As stated earlier, the internalState property could not be modified with binding or direct assignment, but Polymer created for us a _setInternalState function that allows us to change the value of the property. Still, another component could invoke this function, but we know we’re badass when we invoke a function starting with an underscore, right?

This attribute allows us to implicitly state that the value of this property is the sole responsibility of the component it’s defined in. But this property could be used by a parent component!

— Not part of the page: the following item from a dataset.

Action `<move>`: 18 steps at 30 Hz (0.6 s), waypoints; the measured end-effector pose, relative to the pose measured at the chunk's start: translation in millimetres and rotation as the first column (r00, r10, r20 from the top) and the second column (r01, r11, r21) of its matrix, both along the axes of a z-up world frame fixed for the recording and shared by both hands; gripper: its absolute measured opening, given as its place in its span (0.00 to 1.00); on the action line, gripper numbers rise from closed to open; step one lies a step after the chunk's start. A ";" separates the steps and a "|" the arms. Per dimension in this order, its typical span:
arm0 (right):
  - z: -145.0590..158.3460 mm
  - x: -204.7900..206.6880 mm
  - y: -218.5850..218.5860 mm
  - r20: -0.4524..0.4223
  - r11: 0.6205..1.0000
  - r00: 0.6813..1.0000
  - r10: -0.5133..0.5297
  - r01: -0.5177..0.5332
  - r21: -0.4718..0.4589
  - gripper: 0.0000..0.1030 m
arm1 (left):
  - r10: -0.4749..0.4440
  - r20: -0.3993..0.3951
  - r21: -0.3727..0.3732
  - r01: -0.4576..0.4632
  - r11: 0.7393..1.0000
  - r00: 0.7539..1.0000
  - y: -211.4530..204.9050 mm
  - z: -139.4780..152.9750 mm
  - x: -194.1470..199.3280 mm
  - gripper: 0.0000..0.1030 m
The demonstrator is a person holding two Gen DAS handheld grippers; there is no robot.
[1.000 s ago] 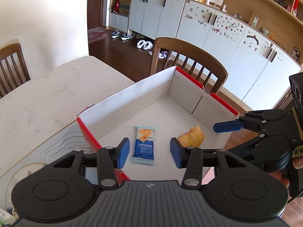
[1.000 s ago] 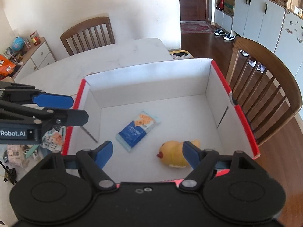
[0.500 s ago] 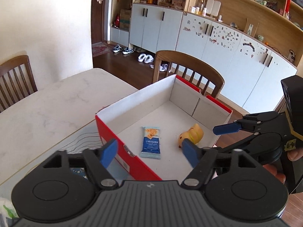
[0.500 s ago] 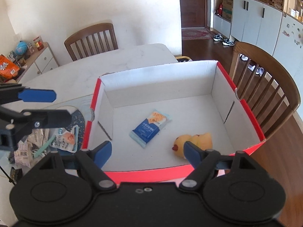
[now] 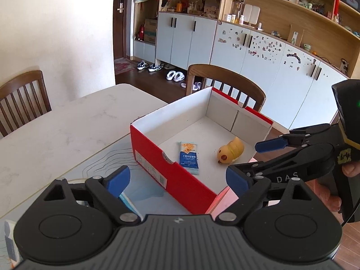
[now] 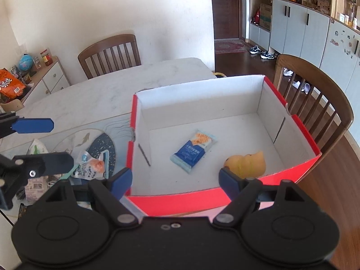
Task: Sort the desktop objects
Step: 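Withdraw both grippers from the box back toward the snack pile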
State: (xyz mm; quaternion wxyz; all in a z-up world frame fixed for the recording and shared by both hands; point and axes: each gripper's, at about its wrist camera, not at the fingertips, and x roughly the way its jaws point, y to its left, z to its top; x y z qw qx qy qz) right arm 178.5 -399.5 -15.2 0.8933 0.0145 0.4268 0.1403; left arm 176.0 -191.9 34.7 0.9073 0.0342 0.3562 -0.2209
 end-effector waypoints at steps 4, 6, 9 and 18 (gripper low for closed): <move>0.7 -7.7 10.2 0.005 1.000 1.000 -0.004 0.004 -0.002 0.82 | -0.002 0.015 -0.005 0.002 1.000 1.000 10.9 0.3 -13.7 0.96; 1.0 -11.0 16.5 0.011 1.000 1.000 -0.001 0.001 -0.002 0.82 | 0.001 0.025 -0.009 0.000 1.000 1.000 16.3 0.9 -20.1 1.00; 1.0 -15.6 27.2 0.025 1.000 1.000 0.005 -0.005 -0.012 0.82 | 0.012 0.026 -0.022 -0.012 1.000 1.000 27.5 0.5 -27.7 1.00; -0.5 -23.7 59.6 0.043 1.000 0.999 0.017 -0.017 -0.003 0.82 | 0.071 0.040 -0.051 -0.069 0.996 0.997 66.1 -4.7 -50.5 1.00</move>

A great example comes from Polymer itself in the iron-media-query element. It has 2 properties:

  • The query property in which we pass the media query we target
  • The queryMatches property, which value is a Boolean taht indicates if the media query is matched or not

Now, it’s the responsibility of the iron-media-query element to determine if the media query is matched or not, and it doesn’t want us to trick it, so the queryMatches property is defined with the readOnly attribute.

<dom-module id="my-element">
  <template>
     <iron-media-query query="(max-width: 768px)" query-matches=""></iron-media-query>
  </template>
  <script>
    Polymer({
      is: 'my-element',
      properties: {
        isSmartphone: Boolean
      }
    });
  </script>
</dom-module>

We give the element an input from which it computes some value and returns it back to us, all of that with automatic binding. Easier would be hard to achieve.


A small words about braces

This is not actually about properties attributes, but I feel like it fits well with the general message of the post.

My rule of thumb is the following: always use square braces if I don’t expect a child-to-host data flow.

This applies to more places than you’d think:

<template is="dom-if" if="[[applyLogic(myProperty)]]">
</template>

<template is="dom-repeat" items="[[myItems]]">
</template>

<span>[[myLabel]]</span>

There is no way we’ll get data back in these cases, so why not make it even more obvious by using square braces? I don’t know if there’s actually a performance penalty when using curly braces, but let’s play it safe, and the visual cue of the square braces is a good enough reason for me.